Fifer Iain Livingstone has been confirmed as the new chief constable of Police Scotland.

Mr Livingstone (51), who joined the police 26 years ago, has successfully brought stability to troubled national force since taking interim charge last autumn.

He stepped in while the previous chief constable, Phil Gormley, was being investigated over allegations of gross misconduct.

Mr Livingstone cancelled his retirement due at the end of last year to tackle the turmoil and had the support and the rank and file officers.

Mr Gormley finally quit in February after a string of allegations were made against him.

Mr Livingstone will formally take up the post on 27th August on a four-year contract.

He will be responsible for leading Police Scotland’s 22,000 officers and civilian staff.

A keen sportsman Mr Livingstone is originally from Crossford, was educated at Queen Anne High School and still lives in Fife.

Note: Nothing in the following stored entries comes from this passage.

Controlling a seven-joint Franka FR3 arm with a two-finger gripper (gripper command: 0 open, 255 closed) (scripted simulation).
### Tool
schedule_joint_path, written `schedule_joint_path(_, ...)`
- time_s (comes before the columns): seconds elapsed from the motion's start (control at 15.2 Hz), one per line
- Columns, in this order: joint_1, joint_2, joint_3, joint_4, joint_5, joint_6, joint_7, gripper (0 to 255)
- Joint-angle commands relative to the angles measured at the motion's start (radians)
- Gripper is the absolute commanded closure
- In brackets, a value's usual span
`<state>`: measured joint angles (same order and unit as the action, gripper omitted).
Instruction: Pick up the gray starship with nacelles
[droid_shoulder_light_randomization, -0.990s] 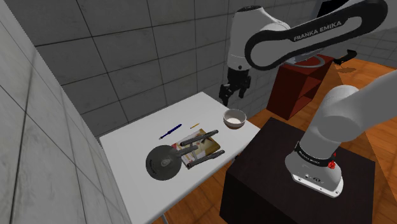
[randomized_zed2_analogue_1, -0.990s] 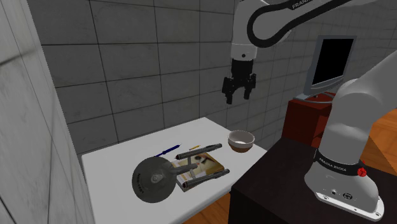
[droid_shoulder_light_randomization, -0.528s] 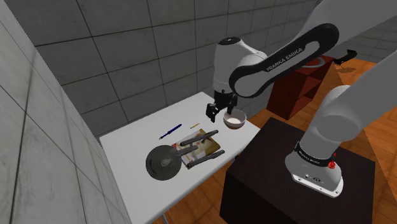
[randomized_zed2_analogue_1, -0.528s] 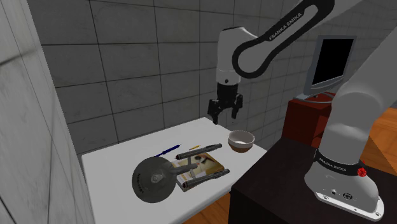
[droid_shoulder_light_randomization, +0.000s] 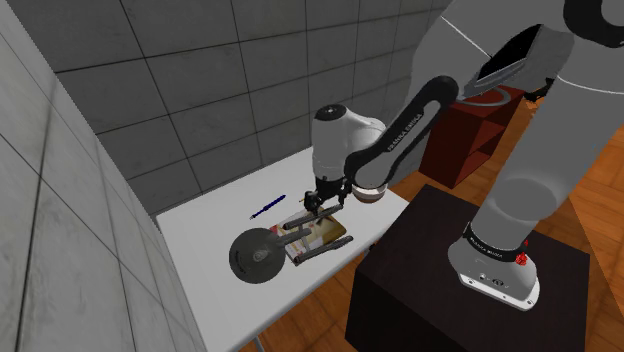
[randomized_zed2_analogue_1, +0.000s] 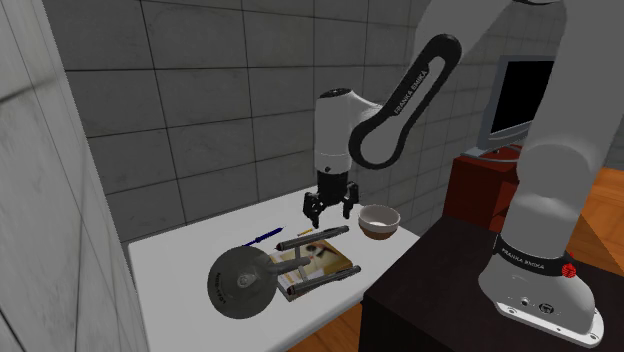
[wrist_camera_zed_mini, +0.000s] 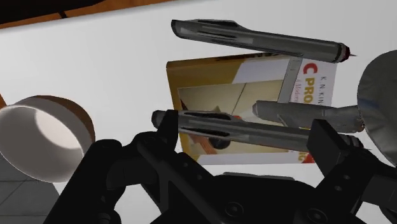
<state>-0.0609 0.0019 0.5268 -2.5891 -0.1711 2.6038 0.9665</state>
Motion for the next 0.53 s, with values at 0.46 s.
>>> schedule_joint_path(0.46, 0.173, 0.437, -0.178, 0.246, -0.459, 0.098, 0.477, 0)
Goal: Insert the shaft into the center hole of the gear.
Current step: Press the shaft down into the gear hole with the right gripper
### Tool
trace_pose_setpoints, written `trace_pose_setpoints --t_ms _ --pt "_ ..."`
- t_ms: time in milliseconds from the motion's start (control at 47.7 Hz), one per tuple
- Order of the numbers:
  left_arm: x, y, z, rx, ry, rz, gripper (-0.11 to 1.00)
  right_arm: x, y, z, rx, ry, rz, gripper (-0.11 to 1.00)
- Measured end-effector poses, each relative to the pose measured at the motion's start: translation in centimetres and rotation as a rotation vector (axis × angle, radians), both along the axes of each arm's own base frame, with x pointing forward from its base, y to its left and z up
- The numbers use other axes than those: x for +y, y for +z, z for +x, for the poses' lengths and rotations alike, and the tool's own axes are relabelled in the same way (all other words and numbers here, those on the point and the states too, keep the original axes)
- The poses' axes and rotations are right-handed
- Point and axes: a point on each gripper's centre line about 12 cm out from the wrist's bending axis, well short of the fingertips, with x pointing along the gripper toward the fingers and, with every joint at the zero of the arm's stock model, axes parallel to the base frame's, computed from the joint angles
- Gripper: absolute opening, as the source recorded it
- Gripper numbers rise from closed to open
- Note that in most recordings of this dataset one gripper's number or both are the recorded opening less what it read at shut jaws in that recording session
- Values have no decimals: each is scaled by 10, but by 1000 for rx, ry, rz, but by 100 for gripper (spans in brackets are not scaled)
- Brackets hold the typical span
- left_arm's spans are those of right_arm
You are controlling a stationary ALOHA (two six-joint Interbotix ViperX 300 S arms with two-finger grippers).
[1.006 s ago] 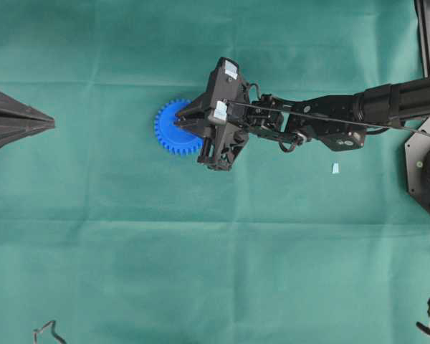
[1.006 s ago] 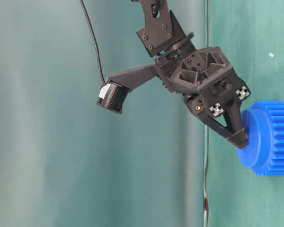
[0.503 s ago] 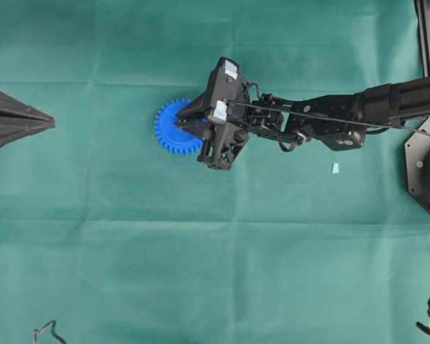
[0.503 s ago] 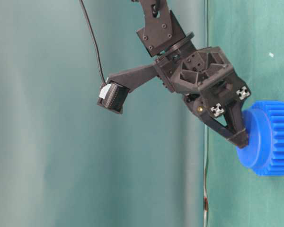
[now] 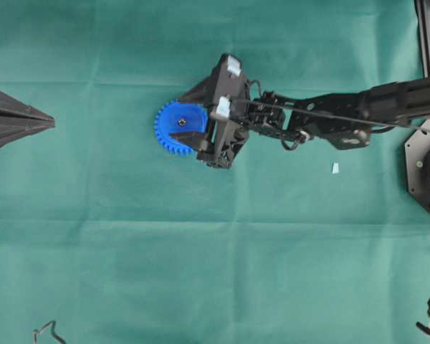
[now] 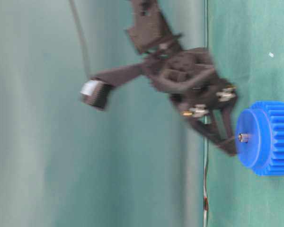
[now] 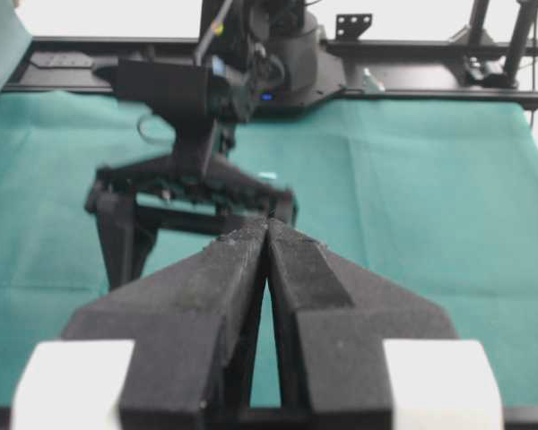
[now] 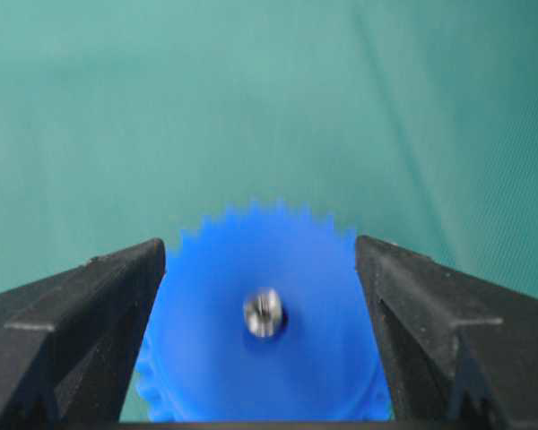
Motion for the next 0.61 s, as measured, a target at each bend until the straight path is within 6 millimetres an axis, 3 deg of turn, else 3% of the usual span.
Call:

He was a deputy chief constable since Police Scotland was formed in 2013 having previously served with the Lothian and Borders force, where he was head of CID.

The new chief said, “I am extremely proud and humbled to be appointed as Scotland’s next Chief Constable. It is a great responsibility and opportunity to lead a 22,000 strong team of dedicated and committed professionals, and to harness their ideas and potential in the service of the people of Scotland.

“It is my job now to lead and drive change in policing to adapt to those challenges and to build on the values, ethos and traditions of policing in Scotland that first attracted me to this profession 26-years ago.”

Mr Livingstone graduated in law from the Universities of Aberdeen and Strathclyde, before joining the police in 1992.

He was awarded the Queens Police Medal in May 2015 and had been widely regarded as the frontrunner for the chief constable job.

SPA chairwoman Susan Deacon described Mr Livingstone as an “outstanding police leader who has made an exceptional contribution to policing in Scotland”.